The image became a jerky blur as the sightseer ran for cover and jumped over small wall amidst a group of panicked people. 

For a second it was hard to make out anything in the picture, until the camera was directed over the parapet of the wall, and stabilized looking towards the middle of the famous landmark.

Quickly the camera was swung to the right and re-focused, and the frightening sight of a large, white, pistol-toting male came into the frame. 

The Caucasian calmly and randomly shot at the nearest tourists. 

New screams hit the air.

To the right a man went down hit, and the screams of terror became louder, with people unsure which way to go. Some folk clearly didn’t even know where the shots came from. 

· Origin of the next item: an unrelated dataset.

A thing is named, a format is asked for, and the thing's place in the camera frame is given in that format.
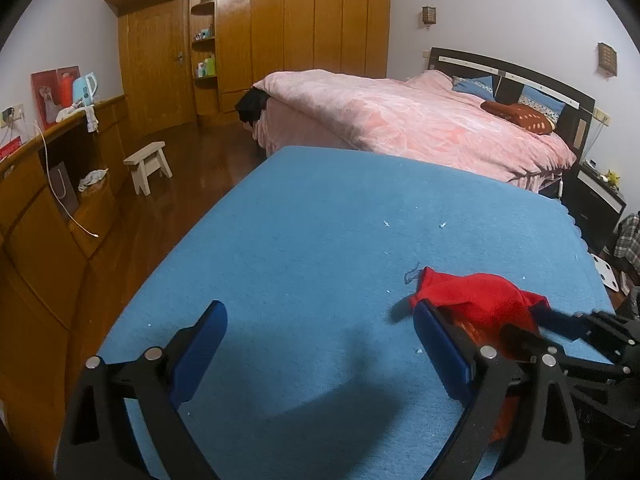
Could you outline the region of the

Yet another gunshot rang out. The camera’s mike picked up the unified gasp of horror from the group behind the wall.

This time a woman with a small female child fell to the ground. Confused, the child stood by the side of her fallen parent, only to forlornly look around and begin crying. 

The shooter aimed at the child, changed his mind and ran forward to pick her up. He laughed as the youngster wriggled in his arms. 

With people still in range, bodies darted by in chaos trying to get out of his way - a few tripping up in their vain efforts to flee. 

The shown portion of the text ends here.